The authors previously reported a downregulation of Notch1 during the beginning stages of wound healing in the corneal epithelium, which they thought corresponded to an increase in epithelial proliferative capacity.
Background reading:
This [in vitro] study: The study involved several components:
1. Inhibition of Notch signaling was induced in human corneal epithelial cells, both via exposure to DAPT, a Notch inhibitor, and via knockout of the Notch1 gene using stable transfection with Notch1-shorthairpin RNA (shRNA). Capacity for epithelial healing was subsequently assessed in the two inhibited cells and in control cells (treated with DMSO) using an injury model. The authors assessed the epithelial cells’ ability to migrate and proliferate using cell plating and proliferation assays (optical densitometry and immunofluorescence (IF) of Ki67, a proliferation marker), respectively.
2. IF for the cytoskeletal protein phalloidin was completed to assess for effect of Notch inhibition on the cell cytoskeleton.
3. Corneal wound healing was studied in the in vivo setting using mice. Mouse corneas were scratched, DAPT or DMSO was administered, and subsequent fluorescein staining revealed the rate of wound closure.
Notch1 expression was significantly reduced (42% of baseline expression) at the leading edge of the migrating corneal epithelium during the healing process. Inhibition of Notch1 using DAPT encouraged wound closure in the scratch assay and DAPT-treated cells exhibited a significant increase in migration of approximately 2.2-fold over control cells (p<0.0001). Similarly, cells transfected with the Notch1 shRNA exhibited faster closure of scratch wounds (p<0.004) and increased cell migration of approximately 4-fold greater than control cells. Studies using IF staining for phalloidin found that Notch inhibition reduced cell-matrix adhesion by 35%. However, Notch inhibition did not appear to alter cell proliferation. Finally, in mice that underwent corneal trauma, DAPT treatment demonstrated a higher percentage area of wound closure (p=0.025) compared to controls treated with DMSO.

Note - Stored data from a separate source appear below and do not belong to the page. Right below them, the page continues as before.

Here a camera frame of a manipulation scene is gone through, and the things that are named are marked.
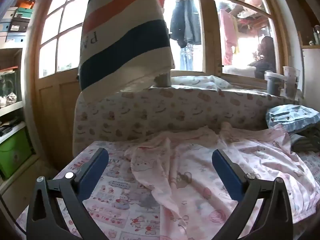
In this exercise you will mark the light hanging trousers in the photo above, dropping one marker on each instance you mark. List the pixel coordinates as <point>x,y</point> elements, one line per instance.
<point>187,58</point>

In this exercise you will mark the printed bed sheet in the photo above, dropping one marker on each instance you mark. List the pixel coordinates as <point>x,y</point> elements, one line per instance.
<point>120,190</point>

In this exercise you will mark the pink printed pants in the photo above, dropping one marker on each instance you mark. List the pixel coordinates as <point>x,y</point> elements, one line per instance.
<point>180,170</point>

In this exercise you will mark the wooden window frame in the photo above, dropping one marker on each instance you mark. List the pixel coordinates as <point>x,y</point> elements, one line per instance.
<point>208,30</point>

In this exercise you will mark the grey folded clothing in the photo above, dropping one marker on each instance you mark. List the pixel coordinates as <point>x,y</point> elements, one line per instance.
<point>307,142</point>

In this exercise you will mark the bear print cushion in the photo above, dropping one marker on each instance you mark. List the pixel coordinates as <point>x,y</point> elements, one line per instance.
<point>150,115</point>

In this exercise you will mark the striped hanging towel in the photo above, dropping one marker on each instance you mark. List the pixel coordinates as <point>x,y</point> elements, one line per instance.
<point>120,30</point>

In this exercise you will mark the pink hanging garment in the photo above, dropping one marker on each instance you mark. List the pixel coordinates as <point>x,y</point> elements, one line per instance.
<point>227,40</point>

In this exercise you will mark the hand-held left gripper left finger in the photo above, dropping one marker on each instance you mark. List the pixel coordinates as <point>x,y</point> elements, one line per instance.
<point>92,175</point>

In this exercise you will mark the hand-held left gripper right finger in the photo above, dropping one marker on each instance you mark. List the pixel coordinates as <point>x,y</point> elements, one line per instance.
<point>226,177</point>

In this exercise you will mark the light blue folded cloth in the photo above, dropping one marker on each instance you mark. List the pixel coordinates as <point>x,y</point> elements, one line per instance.
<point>290,117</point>

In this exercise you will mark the grey cup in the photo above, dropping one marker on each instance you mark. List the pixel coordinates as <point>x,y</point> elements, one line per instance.
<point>273,85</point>

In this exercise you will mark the white printed cup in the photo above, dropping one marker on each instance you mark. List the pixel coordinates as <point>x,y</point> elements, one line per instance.
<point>291,85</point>

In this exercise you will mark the white shelf unit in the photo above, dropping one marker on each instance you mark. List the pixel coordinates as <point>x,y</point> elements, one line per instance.
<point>10,110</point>

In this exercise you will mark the dark hanging clothes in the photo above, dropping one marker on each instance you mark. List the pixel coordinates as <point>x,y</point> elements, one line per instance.
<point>185,25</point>

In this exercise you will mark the white cabinet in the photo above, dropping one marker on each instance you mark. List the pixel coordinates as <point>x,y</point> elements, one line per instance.
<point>311,75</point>

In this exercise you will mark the green storage box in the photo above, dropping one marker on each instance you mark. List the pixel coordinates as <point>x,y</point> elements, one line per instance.
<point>12,152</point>

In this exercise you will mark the wooden door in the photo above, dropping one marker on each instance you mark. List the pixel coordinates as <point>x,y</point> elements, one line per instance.
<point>57,97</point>

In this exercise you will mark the stack of storage boxes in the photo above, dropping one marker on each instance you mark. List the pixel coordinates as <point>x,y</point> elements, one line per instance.
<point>20,22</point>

In sum: Inhibition of the Notch pathway, either by direct inhibition using DAPT or Notch1 knockout using shRNA, results in a pro-migratory phase for corneal epithelium especially near the leading edge. Inhibition of cell-matrix adhesion may be a plausible mechanism by which this progression is occurring. These findings suggest that Notch inhibition may prove to be a promising future research direction in the development of clinical interventions for corneal epithelium healing.
Strengths of this study include the use of multiple assays to survey the Notch pathway, as well as the in vivo data that provides a clinical connection. This study faces a couple of important limitations. First, given the widespread importance of the Notch pathway and its prevalence in cell signaling; the direct application of a Notch inhibitor to the eye may have widespread side effects in the clinical setting, thus reducing the applicability of this study. In addition, previous studies have identified that the degree to which Notch pathways are activated can have significantly different effects; it is a highly dose-dependent relationship. However, the authors did not quantify the degree of Notch inhibition, which would have provided more information regarding the level at which Notch inhibition may promote epithelial healing in the cornea.